Start of Source records

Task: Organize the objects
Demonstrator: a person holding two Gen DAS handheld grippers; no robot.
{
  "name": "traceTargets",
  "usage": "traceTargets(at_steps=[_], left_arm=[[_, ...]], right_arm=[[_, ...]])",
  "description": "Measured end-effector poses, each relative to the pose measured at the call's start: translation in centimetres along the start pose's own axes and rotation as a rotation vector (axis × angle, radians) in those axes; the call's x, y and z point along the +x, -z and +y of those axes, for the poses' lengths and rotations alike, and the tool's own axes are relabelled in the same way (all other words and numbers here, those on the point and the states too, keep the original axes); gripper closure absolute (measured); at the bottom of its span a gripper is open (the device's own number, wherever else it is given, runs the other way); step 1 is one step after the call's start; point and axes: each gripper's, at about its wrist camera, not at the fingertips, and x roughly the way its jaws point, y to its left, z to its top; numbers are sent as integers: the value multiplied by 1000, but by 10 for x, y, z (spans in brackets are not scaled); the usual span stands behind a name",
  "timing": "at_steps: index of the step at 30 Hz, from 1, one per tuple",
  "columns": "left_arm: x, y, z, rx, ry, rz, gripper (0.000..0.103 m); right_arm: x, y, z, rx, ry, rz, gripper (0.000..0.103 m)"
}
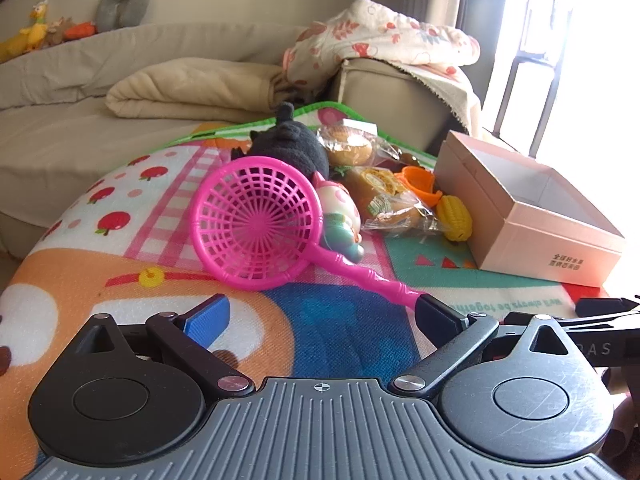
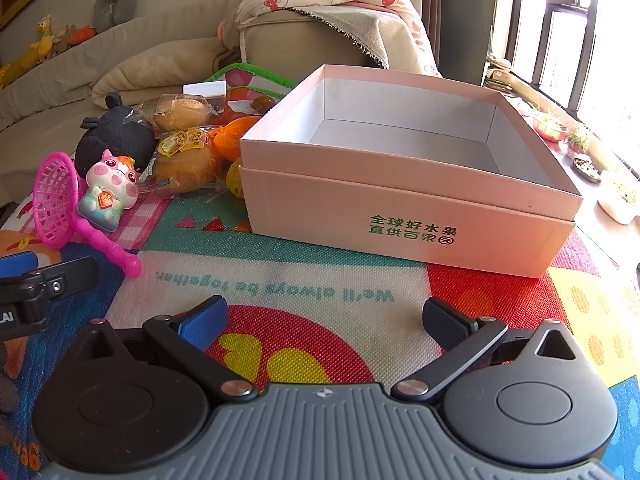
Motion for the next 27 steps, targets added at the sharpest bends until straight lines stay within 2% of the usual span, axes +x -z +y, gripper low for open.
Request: traceTargets(at_steps=[4,6,11,14,17,19,20,21,22,25,27], left_arm=[[-8,-15,30,-169,-14,-44,1],[-5,-23,38,-211,-24,-43,1],[25,-31,29,-203,-5,68,1],[42,-34,22,-204,-55,56,1],[53,-39,16,-174,-52,20,2],[55,-37,19,-155,-28,0,13],[53,-34,22,-146,-2,-7,30],[47,-33,26,-135,58,-22,58],[41,-32,28,-118,95,-29,67],[22,-31,32,-14,113,-15,70],[12,-25,43,20,175,13,72]], right_arm=[[0,-1,0,-6,-5,9,0],[0,-1,-1,-12,-11,11,0],[-1,-1,-2,-22,-26,5,0],[-5,0,-2,-29,-36,3,0],[-7,2,0,-48,-62,-4,0],[-8,1,4,-77,-102,-4,0],[-10,2,7,-90,-97,-15,0],[-14,3,11,-103,-89,-39,0],[-19,4,14,-114,-90,-71,0],[-34,-4,26,-123,-133,-127,0],[-43,-14,37,-134,-182,-158,0]])
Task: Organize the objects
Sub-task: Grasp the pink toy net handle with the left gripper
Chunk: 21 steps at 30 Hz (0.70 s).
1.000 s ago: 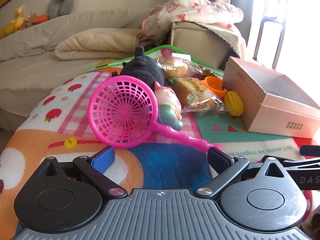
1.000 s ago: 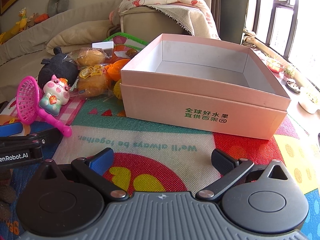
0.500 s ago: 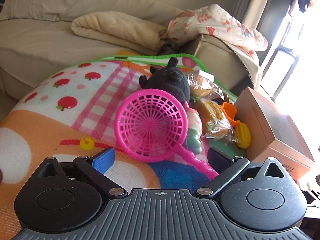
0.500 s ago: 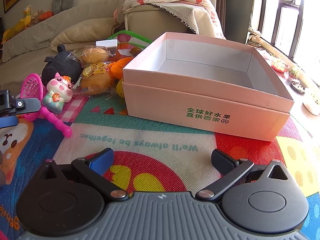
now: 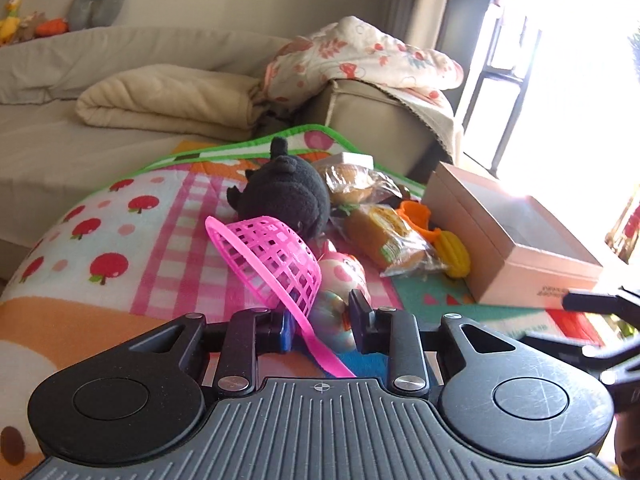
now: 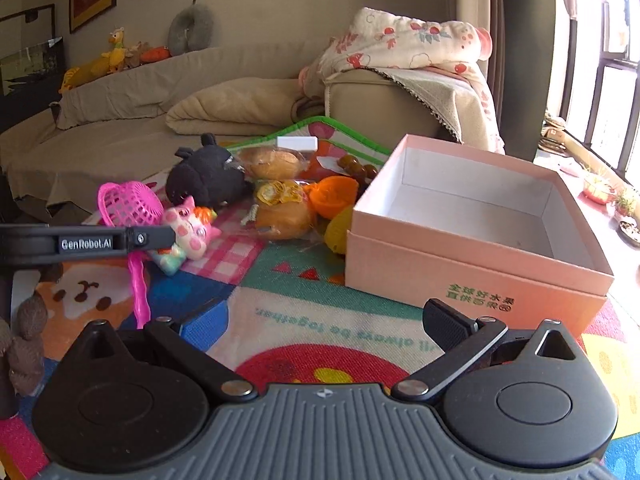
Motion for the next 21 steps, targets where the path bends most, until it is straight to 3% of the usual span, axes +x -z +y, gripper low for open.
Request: traceTargets(at_steps=[3,7,10,13,17,21], left_arm=[[-18,9,18,-22,68,28,72],[-40,20,36,-60,149,58,71],[-50,24,45,-63,143,53,71],[-58,25,58,-82,120,20,70],[-60,24,82,-163,109,9,70],[-58,24,103,-237,114,14,67]], right_arm=[[6,-16,20,-59,-86,-23,0],[37,-32,43,-16,-202,56,0],[43,-30,60,-20,-231,69,0],[36,-20,81,-138,-307,60,0],[33,-3,119,-336,-298,66,0],[37,1,149,-433,-286,55,3]])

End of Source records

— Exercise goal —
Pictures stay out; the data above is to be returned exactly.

— Result for this task —
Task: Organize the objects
Demonstrator: a person holding two Gen DAS handheld grippers; no robot.
{
  "name": "traceTargets",
  "usage": "traceTargets(at_steps=[_], left_arm=[[_, ...]], right_arm=[[_, ...]])",
  "description": "Measured end-effector poses, each relative to the pose measured at the call's start: translation in centimetres along the start pose's own axes and rotation as a rotation vector (axis × angle, radians) in those axes; the call's x, y and z point along the +x, -z and +y of those axes, for the poses' lengths and rotations alike, and the tool's own axes are relabelled in the same way (all other words and numbers here, those on the point and the states too, keep the original axes); gripper closure absolute (measured); at the bottom of its span a gripper is open (the device's own number, wherever else it is given, runs the other way); step 1 is one step after the call's start; point and axes: each gripper's, at about its wrist camera, not at the fingertips, and x roughly the way its jaws point, y to its left, z to its top; numbers are sent as integers: the value multiplied by 1000, but by 10 for x, y, z (spans in brackets are not scaled); the usual span stands behind a name",
  "timing": "at_steps: index of the step at 30 Hz, from 1, one per tuple",
  "columns": "left_arm: x, y, z, rx, ry, rz, gripper (0.000..0.103 m); right_arm: x, y, z, rx, ry, rz, gripper (0.000..0.103 m)"
}
Motion for the next 27 steps, targets added at the sharpest bends until straight lines stay within 2% of the usual span, axes +x -z +y, gripper low for open.
Request: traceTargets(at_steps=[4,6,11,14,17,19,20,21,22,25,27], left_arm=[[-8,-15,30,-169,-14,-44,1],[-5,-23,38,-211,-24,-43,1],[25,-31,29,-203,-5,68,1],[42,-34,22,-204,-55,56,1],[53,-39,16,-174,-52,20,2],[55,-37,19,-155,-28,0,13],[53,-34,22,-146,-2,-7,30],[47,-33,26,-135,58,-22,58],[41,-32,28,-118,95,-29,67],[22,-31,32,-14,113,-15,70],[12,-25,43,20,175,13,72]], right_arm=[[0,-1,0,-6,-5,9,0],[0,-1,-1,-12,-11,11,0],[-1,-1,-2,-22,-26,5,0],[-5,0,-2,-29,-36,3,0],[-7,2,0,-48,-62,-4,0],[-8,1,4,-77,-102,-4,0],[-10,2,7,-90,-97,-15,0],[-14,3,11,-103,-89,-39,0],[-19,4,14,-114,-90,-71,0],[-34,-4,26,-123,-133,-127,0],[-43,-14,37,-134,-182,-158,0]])
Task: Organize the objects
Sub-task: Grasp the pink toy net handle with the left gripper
Chunk: 21 steps at 30 Hz (0.70 s).
1.000 s ago: 
1.000 s ago: 
0.500 s ago: 
0.500 s ago: 
now: 
now: 
Motion for the next 21 steps, targets where the path bends most, until it is straight to 3% of the usual span, axes +x -z +y, gripper low for open.
Request: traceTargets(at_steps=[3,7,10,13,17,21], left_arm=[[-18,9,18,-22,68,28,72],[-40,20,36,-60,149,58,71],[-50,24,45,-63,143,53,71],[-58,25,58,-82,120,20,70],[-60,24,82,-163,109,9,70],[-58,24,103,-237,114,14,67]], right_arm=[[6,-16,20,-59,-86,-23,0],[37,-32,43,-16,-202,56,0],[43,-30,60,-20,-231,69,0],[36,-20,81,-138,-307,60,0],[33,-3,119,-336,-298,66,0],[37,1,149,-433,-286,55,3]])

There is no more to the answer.